Por isso, e desviados, do plano de investimentos que acompanha esta revisão do PERSU 2020, os 200 milhões que na sua versão inicial estavam alocados ao reforço da capacidade de incineração de resíduos, o Governo aposta forte, em termos estratégicos, na valorização desta fracção que abrange, por exemplo, os restos da nossa comida. O PERSU 2020+ aponta para estimativas de investimento de 477,5 a 700 milhões de euros no sector, boa parte dos quais até 2023, ano em que as metas europeias voltam a apertar face às actuais. Atendo-nos ao valor máximo, para os bioresíduos estão previstos até 270 milhões só para garantir a respectiva recolha selectiva, a que acrescem 90 milhões para o respectivo tratamento, por compostagem ou por digestão anaeróbia.

Esta mesma área tem previstos investimentos até 15 milhões de euros para apoio a projectos de compostagem caseira ou comunitária que ajudam a retirar resíduos do circuito dos sistemas de gestão e, por isso, entram no campo da prevenção. Os ambientalistas da Zero e da Quercus - que pediam, ambos, um reforço ainda maior de medidas de prevenção de resíduos - consideram que, no caso dos RUB, esta é uma aposta válida, tendo em conta que minimiza a logística associada ao tratamento de pelo menos uma parte destes desperdícios. 

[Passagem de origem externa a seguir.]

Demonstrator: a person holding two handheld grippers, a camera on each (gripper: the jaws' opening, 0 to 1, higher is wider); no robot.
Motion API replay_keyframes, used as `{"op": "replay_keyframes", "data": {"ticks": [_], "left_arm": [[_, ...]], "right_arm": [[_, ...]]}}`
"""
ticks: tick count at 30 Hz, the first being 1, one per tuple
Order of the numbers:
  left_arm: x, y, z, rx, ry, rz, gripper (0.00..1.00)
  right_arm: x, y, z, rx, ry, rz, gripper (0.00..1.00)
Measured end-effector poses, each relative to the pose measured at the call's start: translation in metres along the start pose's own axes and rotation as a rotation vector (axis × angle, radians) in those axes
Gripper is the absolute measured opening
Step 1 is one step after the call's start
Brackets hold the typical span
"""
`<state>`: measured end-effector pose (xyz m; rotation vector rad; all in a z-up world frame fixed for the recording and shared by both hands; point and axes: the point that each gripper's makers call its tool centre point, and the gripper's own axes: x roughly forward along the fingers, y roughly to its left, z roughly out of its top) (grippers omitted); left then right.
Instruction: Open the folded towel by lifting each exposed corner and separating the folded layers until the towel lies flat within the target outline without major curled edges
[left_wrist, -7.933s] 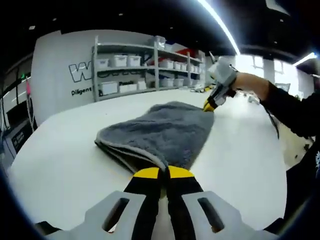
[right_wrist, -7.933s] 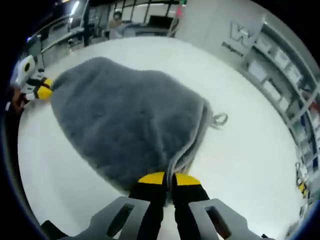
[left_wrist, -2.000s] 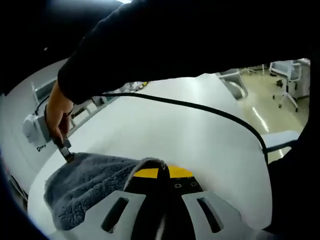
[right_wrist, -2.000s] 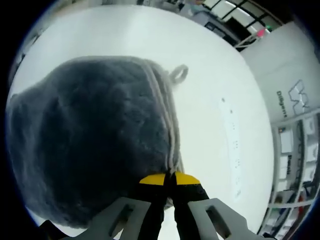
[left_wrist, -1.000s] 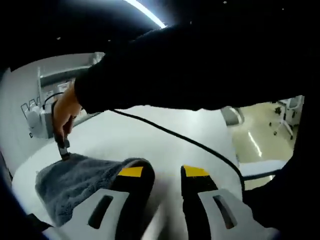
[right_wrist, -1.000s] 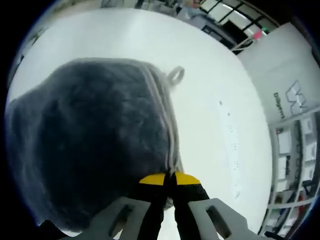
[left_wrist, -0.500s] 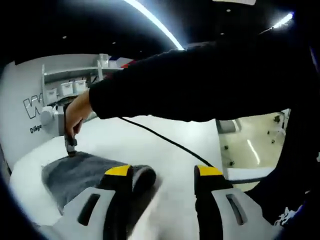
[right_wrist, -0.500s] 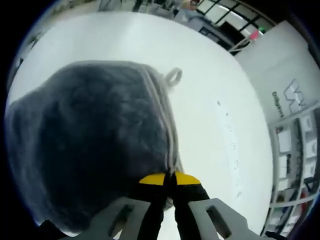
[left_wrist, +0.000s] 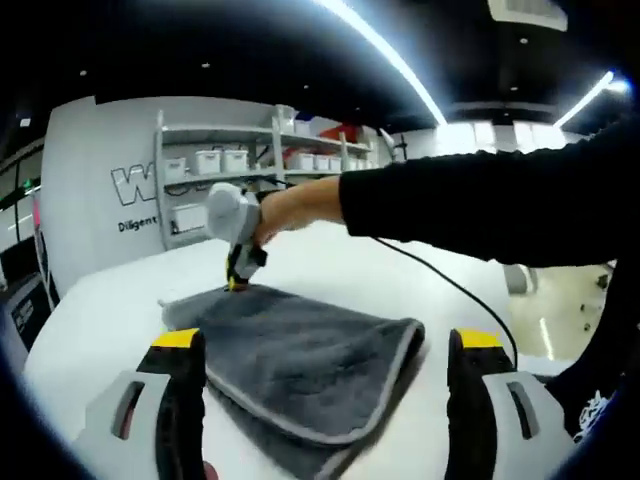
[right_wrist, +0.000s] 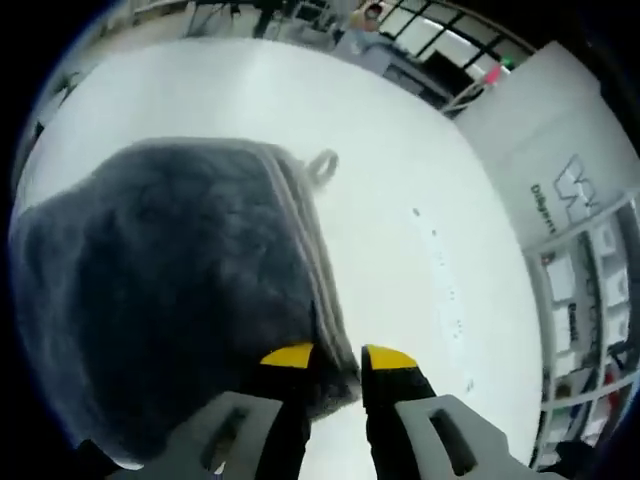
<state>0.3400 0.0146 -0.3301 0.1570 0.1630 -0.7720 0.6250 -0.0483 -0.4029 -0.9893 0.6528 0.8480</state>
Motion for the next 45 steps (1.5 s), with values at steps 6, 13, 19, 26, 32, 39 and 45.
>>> {"op": "replay_keyframes", "data": {"ticks": [6,13,19,26,32,39,45], "left_arm": [[-0.008,0.025,0.001,-0.054,-0.012,0.045,1.00],[-0.015,0.041,0.002,-0.092,-0.032,0.071,1.00],[-0.023,0.057,0.005,-0.120,-0.042,0.075,1.00],[-0.027,0.057,0.011,-0.103,-0.056,0.104,1.00],[-0.031,0.058,0.016,-0.098,-0.082,0.129,0.97],[-0.033,0.062,0.016,-0.094,-0.097,0.139,0.94],[-0.036,0.070,0.012,-0.072,-0.067,0.157,1.00]], "right_arm": [[-0.020,-0.024,0.012,0.083,-0.095,-0.096,0.54],[-0.052,-0.040,0.026,0.180,-0.185,-0.191,0.97],[-0.094,-0.033,0.032,0.412,-0.307,-0.203,0.98],[-0.131,-0.022,0.038,0.438,-0.420,-0.218,0.99],[-0.155,-0.002,0.033,0.446,-0.507,-0.238,0.84],[-0.167,0.029,0.012,0.483,-0.586,-0.221,0.88],[-0.174,0.044,-0.005,0.491,-0.569,-0.275,0.99]]}}
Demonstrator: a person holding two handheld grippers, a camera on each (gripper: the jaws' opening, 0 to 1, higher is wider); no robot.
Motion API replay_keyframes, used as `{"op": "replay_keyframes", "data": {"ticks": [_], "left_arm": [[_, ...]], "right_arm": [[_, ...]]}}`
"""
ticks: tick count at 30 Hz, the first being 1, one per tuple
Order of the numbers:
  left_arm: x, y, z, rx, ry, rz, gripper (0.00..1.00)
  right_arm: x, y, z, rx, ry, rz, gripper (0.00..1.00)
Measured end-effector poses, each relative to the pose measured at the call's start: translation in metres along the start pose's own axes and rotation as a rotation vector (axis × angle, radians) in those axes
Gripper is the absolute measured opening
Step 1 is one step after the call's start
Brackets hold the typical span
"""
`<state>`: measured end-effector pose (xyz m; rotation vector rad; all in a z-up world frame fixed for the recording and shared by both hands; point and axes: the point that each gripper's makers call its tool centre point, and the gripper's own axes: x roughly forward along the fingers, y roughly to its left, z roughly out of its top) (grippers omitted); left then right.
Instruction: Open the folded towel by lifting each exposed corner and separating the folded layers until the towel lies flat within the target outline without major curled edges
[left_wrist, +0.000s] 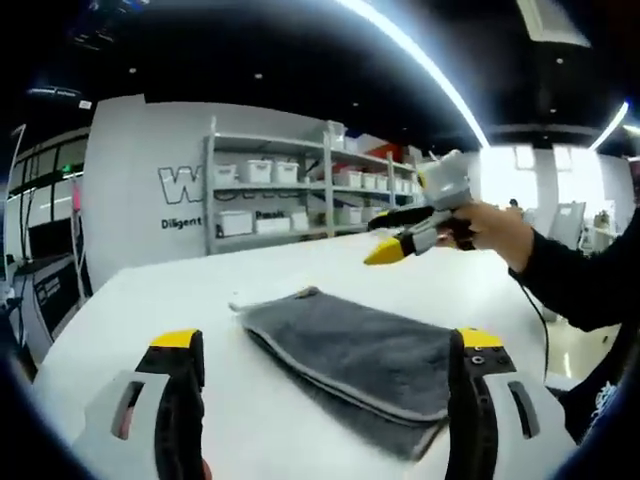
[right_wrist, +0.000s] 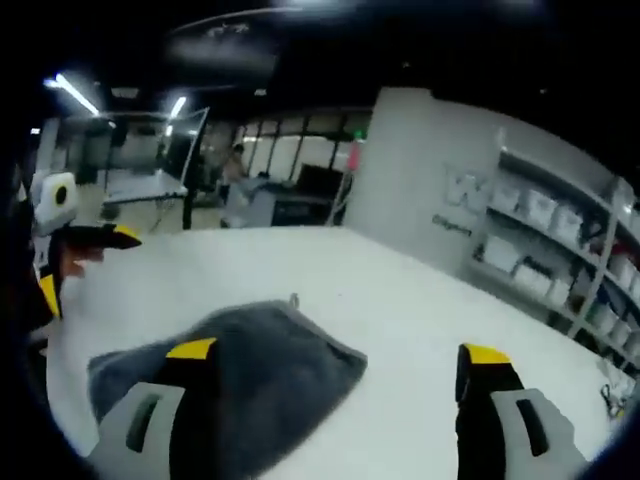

Para além disso, o Governo prevê que possam ser investidos até 50 milhões de euros na adaptação das actuais linhas de tratamento mecânico e biológico (mecanismos de triagem em fábrica), para recepção dos biorresíduos provindos da recolha selectiva. E ainda põe 2 milhões para apoiar a colocação de composto no mercado e as empresas que recorrem à digestão anaeróbia - um método que produz menos composto, no final, mas que serve a produção de biogás - deverão ter acesso a uma parte dos 12 milhões alocados à valorização energética de resíduos. 

Ou seja, nos máximos de investimento previsto, só os biorresíduos levam bem mais do que 425 milhões de euros, dos 700 elencados no PERSU 2020+, o que é já de si um sinal forte de “uma mudança de paradigma”, como admite Rui Berkemeier, que nos últimos anos vinha sendo uma voz crítica da possibilidade de se acrescentar capacidade de incineração ao país, que consegue, nas unidades existentes, queimar até 1,14 milhões de toneladas ano. Como está, e apesar de reparos em vários aspectos, o plano mereceu aplauso por parte dos ambientalistas que acompanham estas questões.